The pictures must be left out, while the rest of the data is copied exactly.

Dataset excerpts
*****

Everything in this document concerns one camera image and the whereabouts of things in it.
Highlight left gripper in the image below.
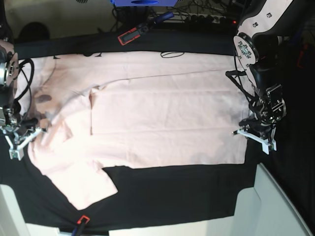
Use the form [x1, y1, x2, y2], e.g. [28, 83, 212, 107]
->
[232, 116, 276, 145]

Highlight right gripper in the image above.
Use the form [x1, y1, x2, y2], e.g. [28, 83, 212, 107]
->
[0, 108, 48, 149]

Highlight pink T-shirt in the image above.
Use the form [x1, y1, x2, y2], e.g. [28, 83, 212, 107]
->
[20, 52, 249, 210]

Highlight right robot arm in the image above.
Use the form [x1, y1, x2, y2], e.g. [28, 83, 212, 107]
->
[0, 1, 46, 158]

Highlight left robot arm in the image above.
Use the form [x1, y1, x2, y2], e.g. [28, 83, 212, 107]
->
[226, 0, 315, 153]

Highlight right orange blue clamp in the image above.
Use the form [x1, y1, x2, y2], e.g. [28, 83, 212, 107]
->
[297, 43, 309, 69]

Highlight orange blue clamp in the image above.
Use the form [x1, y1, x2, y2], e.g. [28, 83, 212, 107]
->
[118, 11, 174, 46]
[297, 43, 309, 69]
[71, 215, 90, 236]

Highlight black table cloth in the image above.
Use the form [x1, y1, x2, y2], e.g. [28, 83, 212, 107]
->
[0, 29, 315, 233]

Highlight bottom orange blue clamp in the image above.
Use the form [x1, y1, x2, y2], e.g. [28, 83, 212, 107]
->
[71, 215, 90, 236]

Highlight top orange blue clamp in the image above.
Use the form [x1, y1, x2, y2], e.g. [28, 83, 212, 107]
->
[118, 11, 174, 46]

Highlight blue box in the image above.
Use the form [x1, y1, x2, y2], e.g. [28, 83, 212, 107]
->
[110, 0, 178, 7]

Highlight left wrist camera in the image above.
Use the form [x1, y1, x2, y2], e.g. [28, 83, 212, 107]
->
[261, 140, 277, 155]

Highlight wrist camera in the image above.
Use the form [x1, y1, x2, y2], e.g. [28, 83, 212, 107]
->
[261, 140, 277, 155]
[9, 148, 24, 161]

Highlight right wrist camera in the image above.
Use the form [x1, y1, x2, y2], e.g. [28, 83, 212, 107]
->
[9, 148, 24, 161]

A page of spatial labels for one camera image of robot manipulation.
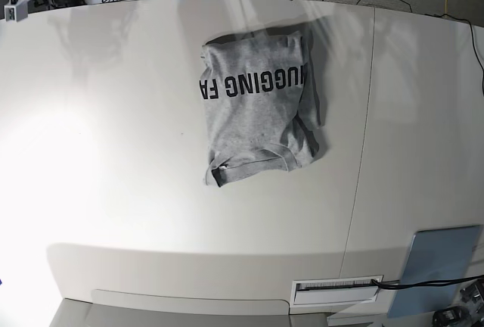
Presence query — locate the white cable grommet plate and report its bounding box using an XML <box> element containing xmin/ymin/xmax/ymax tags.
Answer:
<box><xmin>290</xmin><ymin>276</ymin><xmax>383</xmax><ymax>307</ymax></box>

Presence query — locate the black cable right edge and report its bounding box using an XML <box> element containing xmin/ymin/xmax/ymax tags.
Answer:
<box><xmin>468</xmin><ymin>20</ymin><xmax>484</xmax><ymax>97</ymax></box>

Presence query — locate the black cable on table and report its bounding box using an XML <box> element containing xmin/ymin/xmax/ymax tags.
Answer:
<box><xmin>371</xmin><ymin>276</ymin><xmax>484</xmax><ymax>291</ymax></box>

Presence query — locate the black device bottom right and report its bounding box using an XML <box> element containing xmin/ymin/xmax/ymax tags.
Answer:
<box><xmin>432</xmin><ymin>306</ymin><xmax>471</xmax><ymax>327</ymax></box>

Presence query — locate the blue-grey panel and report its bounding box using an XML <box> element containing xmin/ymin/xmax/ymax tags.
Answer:
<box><xmin>387</xmin><ymin>225</ymin><xmax>482</xmax><ymax>319</ymax></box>

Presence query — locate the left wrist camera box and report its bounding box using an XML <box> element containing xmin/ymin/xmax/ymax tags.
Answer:
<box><xmin>4</xmin><ymin>3</ymin><xmax>29</xmax><ymax>22</ymax></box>

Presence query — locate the grey T-shirt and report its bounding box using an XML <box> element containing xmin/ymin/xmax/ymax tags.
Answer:
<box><xmin>199</xmin><ymin>31</ymin><xmax>321</xmax><ymax>187</ymax></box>

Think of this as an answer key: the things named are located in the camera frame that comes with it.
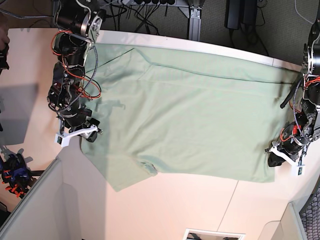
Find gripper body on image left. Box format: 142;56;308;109
59;118;103;139

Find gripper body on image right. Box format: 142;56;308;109
265;140;305;165

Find light green T-shirt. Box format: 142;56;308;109
80;44;297;191

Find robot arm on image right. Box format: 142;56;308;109
265;19;320;168

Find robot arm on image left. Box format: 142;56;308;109
47;0;105;147

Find grey partition panel right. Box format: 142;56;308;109
258;202;307;240

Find grey partition panel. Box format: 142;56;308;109
258;202;307;240
0;159;82;240

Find grey partition panel left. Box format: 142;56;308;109
0;159;82;240

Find blue black clamp pile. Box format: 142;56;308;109
0;153;32;199

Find white framed floor opening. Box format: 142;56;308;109
182;228;246;240

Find black power strip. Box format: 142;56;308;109
114;0;189;7

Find black power brick pair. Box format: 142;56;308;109
224;0;258;30

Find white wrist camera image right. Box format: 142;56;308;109
291;164;306;177

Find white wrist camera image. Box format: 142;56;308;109
291;164;306;177
54;132;72;148

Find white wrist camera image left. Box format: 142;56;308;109
54;132;72;148

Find aluminium frame post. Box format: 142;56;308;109
178;0;205;42

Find white cable on floor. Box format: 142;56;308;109
293;0;316;26

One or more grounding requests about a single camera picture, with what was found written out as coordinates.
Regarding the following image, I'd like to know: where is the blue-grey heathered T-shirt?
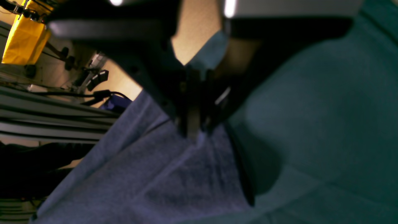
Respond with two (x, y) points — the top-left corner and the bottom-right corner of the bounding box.
(30, 91), (254, 224)

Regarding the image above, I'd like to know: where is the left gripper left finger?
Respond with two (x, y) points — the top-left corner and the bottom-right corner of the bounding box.
(47, 0), (201, 139)

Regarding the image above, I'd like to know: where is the yellow bag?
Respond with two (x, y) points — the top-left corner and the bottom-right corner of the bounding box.
(1, 0), (55, 66)

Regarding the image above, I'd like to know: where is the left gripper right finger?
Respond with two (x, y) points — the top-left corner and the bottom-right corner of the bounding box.
(201, 0), (363, 131)

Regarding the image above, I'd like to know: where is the teal table cloth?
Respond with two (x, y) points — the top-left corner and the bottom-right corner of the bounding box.
(187, 0), (397, 224)

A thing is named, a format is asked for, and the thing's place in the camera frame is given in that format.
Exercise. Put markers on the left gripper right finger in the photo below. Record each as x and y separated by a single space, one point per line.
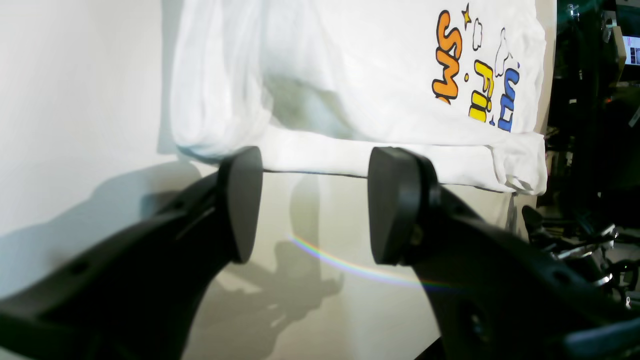
494 296

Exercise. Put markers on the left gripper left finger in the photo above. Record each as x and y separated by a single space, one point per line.
134 295

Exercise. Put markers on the white printed t-shirt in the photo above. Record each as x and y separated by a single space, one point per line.
317 84

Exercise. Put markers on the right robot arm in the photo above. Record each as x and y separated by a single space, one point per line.
602 257

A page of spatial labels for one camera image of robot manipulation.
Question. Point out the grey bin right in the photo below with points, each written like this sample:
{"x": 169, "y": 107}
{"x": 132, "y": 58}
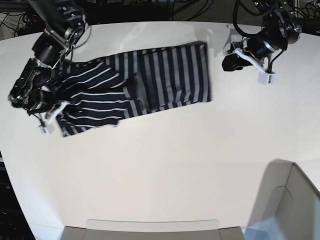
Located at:
{"x": 287, "y": 205}

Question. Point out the navy white striped T-shirt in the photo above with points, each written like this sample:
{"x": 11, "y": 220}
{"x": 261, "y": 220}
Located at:
{"x": 103, "y": 91}

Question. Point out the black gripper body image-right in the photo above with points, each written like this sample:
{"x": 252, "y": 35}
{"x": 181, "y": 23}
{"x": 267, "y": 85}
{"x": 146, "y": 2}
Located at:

*****

## Solution to the problem
Everything in this document concerns one camera image and the whereabouts of things in it.
Highlight left gripper in the image below.
Use the form [x1, y1, x2, y2], e.g. [28, 83, 212, 107]
->
[232, 116, 276, 145]

Highlight right gripper in the image above.
Use the form [x1, y1, x2, y2], e.g. [28, 83, 212, 107]
->
[0, 108, 48, 149]

Highlight pink T-shirt in the image above.
Use the form [x1, y1, x2, y2], e.g. [28, 83, 212, 107]
->
[20, 52, 249, 210]

Highlight right robot arm in the image above.
Use the form [x1, y1, x2, y2], e.g. [28, 83, 212, 107]
->
[0, 1, 46, 158]

Highlight left robot arm in the image above.
Use the form [x1, y1, x2, y2], e.g. [28, 83, 212, 107]
->
[226, 0, 315, 153]

Highlight right orange blue clamp in the image above.
Use the form [x1, y1, x2, y2], e.g. [28, 83, 212, 107]
->
[297, 43, 309, 69]

Highlight orange blue clamp in the image above.
Use the form [x1, y1, x2, y2], e.g. [28, 83, 212, 107]
->
[118, 11, 174, 46]
[297, 43, 309, 69]
[71, 215, 90, 236]

Highlight black table cloth in the image above.
Use the form [x1, y1, x2, y2], e.g. [28, 83, 212, 107]
->
[0, 29, 315, 233]

Highlight bottom orange blue clamp in the image above.
Use the form [x1, y1, x2, y2], e.g. [28, 83, 212, 107]
->
[71, 215, 90, 236]

Highlight top orange blue clamp in the image above.
Use the form [x1, y1, x2, y2], e.g. [28, 83, 212, 107]
->
[118, 11, 174, 46]

Highlight blue box in the image above.
Use the form [x1, y1, x2, y2], e.g. [28, 83, 212, 107]
->
[110, 0, 178, 7]

Highlight left wrist camera in the image above.
Use the form [x1, y1, x2, y2], e.g. [28, 83, 212, 107]
->
[261, 140, 277, 155]

Highlight wrist camera in the image above.
Use the form [x1, y1, x2, y2], e.g. [28, 83, 212, 107]
->
[261, 140, 277, 155]
[9, 148, 24, 161]

Highlight right wrist camera in the image above.
Use the form [x1, y1, x2, y2], e.g. [28, 83, 212, 107]
->
[9, 148, 24, 161]

A page of spatial labels for one camera image of robot manipulation.
Presence query — locate the white cable grommet plate and report its bounding box using an XML <box> element containing xmin/ymin/xmax/ymax tags.
Answer:
<box><xmin>290</xmin><ymin>276</ymin><xmax>383</xmax><ymax>307</ymax></box>

Presence query — locate the black cable right edge and report its bounding box using an XML <box> element containing xmin/ymin/xmax/ymax tags.
Answer:
<box><xmin>468</xmin><ymin>20</ymin><xmax>484</xmax><ymax>97</ymax></box>

Presence query — locate the black cable on table and report its bounding box using an XML <box> element containing xmin/ymin/xmax/ymax tags.
Answer:
<box><xmin>371</xmin><ymin>276</ymin><xmax>484</xmax><ymax>291</ymax></box>

Presence query — locate the black device bottom right and report its bounding box using an XML <box> element containing xmin/ymin/xmax/ymax tags.
Answer:
<box><xmin>432</xmin><ymin>306</ymin><xmax>471</xmax><ymax>327</ymax></box>

Presence query — locate the blue-grey panel and report its bounding box using an XML <box> element containing xmin/ymin/xmax/ymax tags.
Answer:
<box><xmin>387</xmin><ymin>225</ymin><xmax>482</xmax><ymax>319</ymax></box>

Presence query — locate the left wrist camera box and report its bounding box using an XML <box> element containing xmin/ymin/xmax/ymax tags.
Answer:
<box><xmin>4</xmin><ymin>3</ymin><xmax>29</xmax><ymax>22</ymax></box>

Presence query — locate the grey T-shirt and report its bounding box using an XML <box> element containing xmin/ymin/xmax/ymax tags.
Answer:
<box><xmin>199</xmin><ymin>31</ymin><xmax>321</xmax><ymax>187</ymax></box>

Think of this as an answer key: the things named are located in the camera frame that comes with it.
Find gripper body on image left. Box format: 142;56;308;109
59;118;103;139

Find gripper body on image right. Box format: 142;56;308;109
265;140;305;165

Find light green T-shirt. Box format: 142;56;308;109
80;44;297;191

Find robot arm on image right. Box format: 142;56;308;109
265;19;320;168

Find robot arm on image left. Box format: 142;56;308;109
47;0;105;147

Find grey partition panel right. Box format: 142;56;308;109
258;202;307;240

Find grey partition panel. Box format: 142;56;308;109
258;202;307;240
0;159;82;240

Find grey partition panel left. Box format: 142;56;308;109
0;159;82;240

Find blue black clamp pile. Box format: 142;56;308;109
0;153;32;199

Find white framed floor opening. Box format: 142;56;308;109
182;228;246;240

Find black power strip. Box format: 142;56;308;109
114;0;189;7

Find black power brick pair. Box format: 142;56;308;109
224;0;258;30

Find white wrist camera image right. Box format: 142;56;308;109
291;164;306;177

Find white wrist camera image. Box format: 142;56;308;109
291;164;306;177
54;132;72;148

Find white wrist camera image left. Box format: 142;56;308;109
54;132;72;148

Find aluminium frame post. Box format: 142;56;308;109
178;0;205;42

Find white cable on floor. Box format: 142;56;308;109
293;0;316;26

One or more grounding requests about a single camera picture, with what was found written out as coordinates.
Regarding the following image, I'd like to know: where is the blue-grey heathered T-shirt?
Respond with two (x, y) points — the top-left corner and the bottom-right corner of the bounding box.
(30, 91), (254, 224)

Regarding the image above, I'd like to know: where is the left gripper left finger?
Respond with two (x, y) points — the top-left corner and the bottom-right corner of the bounding box.
(47, 0), (201, 139)

Regarding the image above, I'd like to know: where is the yellow bag?
Respond with two (x, y) points — the top-left corner and the bottom-right corner of the bounding box.
(1, 0), (55, 66)

Regarding the image above, I'd like to know: where is the left gripper right finger?
Respond with two (x, y) points — the top-left corner and the bottom-right corner of the bounding box.
(201, 0), (363, 131)

Regarding the image above, I'd like to know: where is the teal table cloth?
Respond with two (x, y) points — the top-left corner and the bottom-right corner of the bounding box.
(187, 0), (397, 224)

A thing is named, a format is asked for, and the thing's place in the camera frame is given in that format.
Exercise. Put markers on the left gripper right finger in the photo below. Record each as x and y separated by a single space, one point per line.
494 296

Exercise. Put markers on the left gripper left finger in the photo above. Record each as x and y separated by a single space, one point per line.
134 295

Exercise. Put markers on the white printed t-shirt in the photo above. Record each as x and y separated by a single space, one point per line.
317 84

Exercise. Put markers on the right robot arm in the photo above. Record each as x and y separated by a single space, one point per line.
602 257

A page of spatial labels for one camera image of robot manipulation.
Question. Point out the grey bin right in the photo below with points, each written like this sample:
{"x": 169, "y": 107}
{"x": 132, "y": 58}
Located at:
{"x": 287, "y": 205}

Question. Point out the navy white striped T-shirt in the photo above with points, each written like this sample:
{"x": 11, "y": 220}
{"x": 261, "y": 220}
Located at:
{"x": 103, "y": 91}

Question. Point out the black gripper body image-right in the photo above with points, each written like this sample:
{"x": 252, "y": 35}
{"x": 181, "y": 23}
{"x": 267, "y": 85}
{"x": 146, "y": 2}
Located at:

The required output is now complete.